After my shake-out run, we had planned to spend a couple of hours strolling around Jim Thorpe. The pictures I had seen online showed an adorable town with lots of cute stores and beautiful streets. This is perfect for my crew – Rose and I especially like walking about and doing a little shopping. The town was totally gorgeous and decked out for Halloween, but it was also really crowded and it was raining. We put up a brave front, but it was too chilly for ice cream. Too Covid-y for relaxed shopping. Too crowded and rainy for strolling. We finally threw in the towel to head back to the hotel. Before we did, we made one last stop. I had had the idea that Aidan could bike backwards on the course from the finish line to meet me. 26.2 miles is a long way to go alone and the way the trail is structured, there’s only a couple of access points. I also knew it might get warm and there weren’t going to be spectators or friends to pass out ice. Maybe some company and some ice would come in handy at the end. We rented a bike for Aidan for race morning.

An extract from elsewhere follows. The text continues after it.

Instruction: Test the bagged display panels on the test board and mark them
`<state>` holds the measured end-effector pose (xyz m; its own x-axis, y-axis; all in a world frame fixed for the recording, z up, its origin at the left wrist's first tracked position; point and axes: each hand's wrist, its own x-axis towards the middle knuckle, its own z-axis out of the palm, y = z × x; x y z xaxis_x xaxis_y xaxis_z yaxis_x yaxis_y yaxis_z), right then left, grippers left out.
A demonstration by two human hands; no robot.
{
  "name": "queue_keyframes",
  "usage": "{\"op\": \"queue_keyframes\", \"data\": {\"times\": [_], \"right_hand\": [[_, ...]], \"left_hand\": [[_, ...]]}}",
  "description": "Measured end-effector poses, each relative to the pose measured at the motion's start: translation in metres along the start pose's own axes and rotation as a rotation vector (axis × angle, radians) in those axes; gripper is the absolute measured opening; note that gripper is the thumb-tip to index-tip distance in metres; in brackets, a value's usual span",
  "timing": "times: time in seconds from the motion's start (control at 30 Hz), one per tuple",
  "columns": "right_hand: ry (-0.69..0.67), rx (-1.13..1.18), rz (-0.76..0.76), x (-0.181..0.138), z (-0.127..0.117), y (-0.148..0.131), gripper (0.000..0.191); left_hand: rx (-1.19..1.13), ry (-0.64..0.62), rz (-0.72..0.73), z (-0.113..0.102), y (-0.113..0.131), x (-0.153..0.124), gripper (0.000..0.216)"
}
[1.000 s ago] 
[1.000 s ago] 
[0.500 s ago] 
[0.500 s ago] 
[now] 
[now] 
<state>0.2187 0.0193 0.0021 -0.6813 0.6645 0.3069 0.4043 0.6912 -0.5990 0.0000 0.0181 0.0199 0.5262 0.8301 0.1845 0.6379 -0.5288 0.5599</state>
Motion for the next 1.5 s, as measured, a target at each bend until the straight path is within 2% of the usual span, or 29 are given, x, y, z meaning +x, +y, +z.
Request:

After checking in and getting settled at the hotel, we turned around and headed to Macaluso’s for dinner. We were meeting Team Sizzle! An actual Sub-30 meet-up! I have long admired Team Sizzle for their huge spirits, generous hearts, and incredible endurance and I was super psyched when it turned out they were also planning on Jim Thorpe. The whole team ran the half on Saturday and the grown-up Sizzles were in for the 8 miler on Sunday as well. Dinner was great. The food was really good. Rose hit it off right away with Mr. Sizzle, as I had predicted. We shared tales of races past and plans for races future. We compared notes on Star Wars and Star Trek. We sat outside in a tent and if there was a little traffic at first, that’s a small price to pay for dinner with some fabulous friends. The kids didn’t have to work too hard to convince us to stay for dessert. Back at the hotel, it was time for last minute race prep and bed as soon as possible.